Friday, 22 de November de 2024 ISSN 1519-7670 - Ano 24 - nº 1315

Serenidade em gotas

Os oito anos de governo do presidente Lula foram marcados por uma interrogação constante sobre a cabeça de uma parcela da população. Ou algo mais do que um ponto de interrogação porque não se trata apenas de uma dúvida, mas também de um incômodo. Refiro-me ao sentimento daqueles que de alguma forma se indignam com o monopólio dos meios de comunicação no Brasil e com a completa falta de compromisso com o dever de informar o leitor por parte de muitos dos grandes veículos de imprensa do país.

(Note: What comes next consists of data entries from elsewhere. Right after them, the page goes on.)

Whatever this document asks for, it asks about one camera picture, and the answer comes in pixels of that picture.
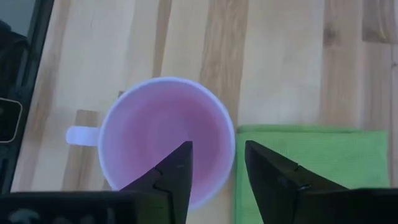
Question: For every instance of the black table frame rail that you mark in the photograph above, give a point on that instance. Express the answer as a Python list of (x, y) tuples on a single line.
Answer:
[(34, 46)]

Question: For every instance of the large pink plastic mug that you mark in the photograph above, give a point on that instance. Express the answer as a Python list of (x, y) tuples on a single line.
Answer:
[(155, 124)]

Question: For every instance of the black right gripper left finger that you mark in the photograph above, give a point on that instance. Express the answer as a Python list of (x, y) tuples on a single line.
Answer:
[(174, 174)]

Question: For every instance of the black box with pale edge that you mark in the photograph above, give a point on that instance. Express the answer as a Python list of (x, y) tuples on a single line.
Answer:
[(9, 121)]

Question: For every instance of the folded green microfibre cloth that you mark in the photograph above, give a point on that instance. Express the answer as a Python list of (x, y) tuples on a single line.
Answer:
[(342, 155)]

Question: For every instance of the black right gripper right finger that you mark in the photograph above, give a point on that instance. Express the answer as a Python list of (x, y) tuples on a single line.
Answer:
[(270, 180)]

Nos dois mandatos de Lula surpreendeu e incomodou a maneira como pouco ou quase nada foi feito no que diz respeito às questões que envolvem os meios de comunicação, mais especificamente a imprensa. Ao menor sinal de início de diálogo sobre formas de conter os despautérios midiáticos ou debater o monopólio, as páginas de opinião bradavam seu velho discurso retórico de ameaça à liberdade de imprensa e o governo recuava. Foi assim, por exemplo, com o Conselho de Jornalismo. Recuou-se também todas as vezes que vergonhosas mentiras tomaram as capas dos jornais. A que me ocorre primeiro é a da tal ficha falsa da Dilma, que foi capa da Folha de S.Paulo. Para não falar dos ataques quase diários, baseados nos mais diversos temas: dos hábitos pessoais do presidente à sua forma de falar; do notável despreparo na cobertura do Planalto até histórias esdrúxulas de quando ele estava preso.

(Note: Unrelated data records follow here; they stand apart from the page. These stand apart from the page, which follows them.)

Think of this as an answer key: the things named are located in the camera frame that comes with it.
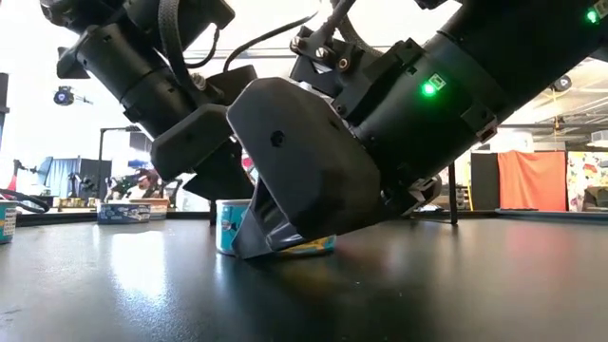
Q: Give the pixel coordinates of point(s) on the floral cloth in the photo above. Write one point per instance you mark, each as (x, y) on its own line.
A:
(586, 173)

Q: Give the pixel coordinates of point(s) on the orange cloth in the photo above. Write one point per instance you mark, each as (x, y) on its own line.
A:
(532, 183)

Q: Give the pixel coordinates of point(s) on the black round spotlight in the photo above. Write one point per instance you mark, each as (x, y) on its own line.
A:
(561, 84)
(63, 96)

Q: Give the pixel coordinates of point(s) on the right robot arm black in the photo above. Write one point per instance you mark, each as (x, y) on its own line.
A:
(475, 71)

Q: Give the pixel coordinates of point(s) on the wooden shelf black metal frame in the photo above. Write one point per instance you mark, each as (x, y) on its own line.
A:
(452, 199)

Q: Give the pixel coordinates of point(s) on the black table mat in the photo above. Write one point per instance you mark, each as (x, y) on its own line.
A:
(304, 304)

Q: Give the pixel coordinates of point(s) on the gold-lid can cream label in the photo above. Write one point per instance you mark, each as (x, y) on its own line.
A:
(159, 209)

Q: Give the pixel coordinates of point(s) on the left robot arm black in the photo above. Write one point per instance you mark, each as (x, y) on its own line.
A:
(133, 62)

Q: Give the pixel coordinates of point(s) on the blue grey curtain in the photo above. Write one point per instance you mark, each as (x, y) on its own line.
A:
(62, 176)

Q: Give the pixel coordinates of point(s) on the silver-lid can blue label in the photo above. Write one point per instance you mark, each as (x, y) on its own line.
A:
(123, 214)

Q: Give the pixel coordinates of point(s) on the black metal stand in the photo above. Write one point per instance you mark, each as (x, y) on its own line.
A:
(114, 128)

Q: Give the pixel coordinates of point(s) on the black partition panel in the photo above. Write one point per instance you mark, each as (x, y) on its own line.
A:
(484, 183)

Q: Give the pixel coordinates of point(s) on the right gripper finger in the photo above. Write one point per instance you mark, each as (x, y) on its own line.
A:
(254, 237)
(280, 225)

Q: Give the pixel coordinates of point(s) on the silver-lid can teal label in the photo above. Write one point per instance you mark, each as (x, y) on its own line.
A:
(228, 223)
(7, 223)

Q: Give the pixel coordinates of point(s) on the person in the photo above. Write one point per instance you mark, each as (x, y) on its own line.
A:
(142, 183)

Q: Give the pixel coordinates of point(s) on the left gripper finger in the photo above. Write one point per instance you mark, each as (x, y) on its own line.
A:
(237, 176)
(214, 180)

Não acho que o presidente foi vítima da imprensa nos últimos oito anos, mas tenho clareza que ela o atacou de maneira desleal e de certa forma o governo que ele representa optou por recuar. Não sei bem como pretendia funcionar essa estratégia, nem pretendo avaliar se ela foi bem sucedida. Mas a imprensa deitou e rolou, não apenas porque abundam péssimos jornalistas e por interesses políticos, mas também porque o silêncio e a inércia da outra parte foram uma constante.

O assunto que domina as manchetes

Como já afirmei, esse contexto sempre incomodou bastante àqueles que, no lugar de credibilidade, devotam à imprensa nacional um olhar crítico. Por isso, estas pessoas não veem com tanto entusiasmo ou não dão tanta atenção às recentes investidas do presidente contra o que ele mesmo chamou de ‘partido da mídia’. Ora, a batalha é antiga, já está rolando, principalmente na internet, há anos. Assim, ainda que a fala dele contenha muito do que pensa uma parcela da população, ela, de certa forma, parece tardia.

Este não parece ter sido o entendimento dos grandes veículos de comunicação. Após o discurso de Lula em Campinas no último dia 18, o que se viu foram reações, no mínimo, ensandecidas – para usar uma expressão de Alberto Dines, ao analisar a edição do Estadão do dia 22. Sem qualquer explicação coerente, vociferou-se em defesa da democracia, pois ela estaria ameaçada. As comparações com a Venezuela – outra vítima da desinformação na imprensa nativa – surgiram rapidamente. E dá-lhe matérias com conhecidos jargões: ‘ataque à liberdade de imprensa’, ‘ameaça à democracia’, ‘ditadura do lulismo’ etc. Não surpreende a reação da mídia grande, mas a coragem para fazer análises absolutamente desconectadas da realidade assusta.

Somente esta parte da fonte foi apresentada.